Investigation and review
At the beginning of May the Swedish Financial Supervisory Authority launched an investigation into Alecta’s risk management, with a focus on measuring investment risks.
The purpose of the investigation is to review whether Alecta has complied with external and internal rules based on the investments in Silicon Valley Bank, First Republic Bank and Signature Bank. Alecta stated it woudl fully cooperate with the FSA.
A review has also been made of Alecta’s asset management at the beginning of June.
based on Alecta’s defined benefit and defined contribution pension products having different lifespans and risk needs, the board concluded that the best balance between strengthening trust and the need to take risk was to have different investment models and a clearer difference in risk profile for the two different products’ share management.

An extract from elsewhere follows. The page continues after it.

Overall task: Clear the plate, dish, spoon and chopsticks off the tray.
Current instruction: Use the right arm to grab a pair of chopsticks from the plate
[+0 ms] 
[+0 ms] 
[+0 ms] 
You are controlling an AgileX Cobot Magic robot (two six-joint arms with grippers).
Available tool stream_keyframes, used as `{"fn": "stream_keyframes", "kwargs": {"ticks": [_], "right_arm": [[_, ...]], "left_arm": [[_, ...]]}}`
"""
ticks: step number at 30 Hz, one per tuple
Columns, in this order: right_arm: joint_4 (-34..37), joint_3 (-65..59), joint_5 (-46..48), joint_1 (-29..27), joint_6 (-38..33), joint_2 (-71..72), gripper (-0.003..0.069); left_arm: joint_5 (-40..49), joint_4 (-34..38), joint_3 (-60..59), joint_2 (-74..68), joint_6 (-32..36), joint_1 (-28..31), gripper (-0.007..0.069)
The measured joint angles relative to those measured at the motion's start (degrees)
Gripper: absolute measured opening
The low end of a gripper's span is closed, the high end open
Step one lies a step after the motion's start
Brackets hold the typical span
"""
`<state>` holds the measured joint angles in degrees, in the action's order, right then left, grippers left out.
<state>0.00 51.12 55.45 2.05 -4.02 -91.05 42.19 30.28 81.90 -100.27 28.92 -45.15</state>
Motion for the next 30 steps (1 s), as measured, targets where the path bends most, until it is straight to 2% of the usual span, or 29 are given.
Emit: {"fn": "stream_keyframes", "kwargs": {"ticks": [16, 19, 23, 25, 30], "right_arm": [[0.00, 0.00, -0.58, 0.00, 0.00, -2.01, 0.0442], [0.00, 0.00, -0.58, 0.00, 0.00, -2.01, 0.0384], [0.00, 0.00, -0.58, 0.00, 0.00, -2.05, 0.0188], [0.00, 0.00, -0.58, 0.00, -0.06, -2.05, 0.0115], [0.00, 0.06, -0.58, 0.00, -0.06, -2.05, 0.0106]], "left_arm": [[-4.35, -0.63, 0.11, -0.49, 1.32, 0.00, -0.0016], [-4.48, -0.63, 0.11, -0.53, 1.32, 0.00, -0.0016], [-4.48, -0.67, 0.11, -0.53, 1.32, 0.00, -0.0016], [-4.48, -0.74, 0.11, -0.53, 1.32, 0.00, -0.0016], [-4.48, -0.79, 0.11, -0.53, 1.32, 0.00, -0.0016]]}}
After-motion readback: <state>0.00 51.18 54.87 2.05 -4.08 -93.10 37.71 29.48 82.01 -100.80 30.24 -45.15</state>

The part of the share portfolio that is actively managed will contain more companies and have lower ownership shares in companies outside the Nordics. The models are reviewed annually to continuously ensure that they are adapted to the size of the portfolio, Alecta noted.
“The result of the review of Alecta’s asset management provides a long-term investment strategy with adapted risk-taking so that we can fulfill our mission to provide our customers with the best possible pension,” it added.
Furthermore, On 1 June 1, Peder Hasslev was announced as Alecta’s new CEO from 1 September, replacing Magnus Billing, who was recently sacked as the pensions giant reeled following the huge losses on US niche banks.
Hasslev is currently CEO of the state-owned venture capital company Saminvest AB and was until 1 July 2023 chair of the board of Denmark’s largest commercial pension manager PFA Pension.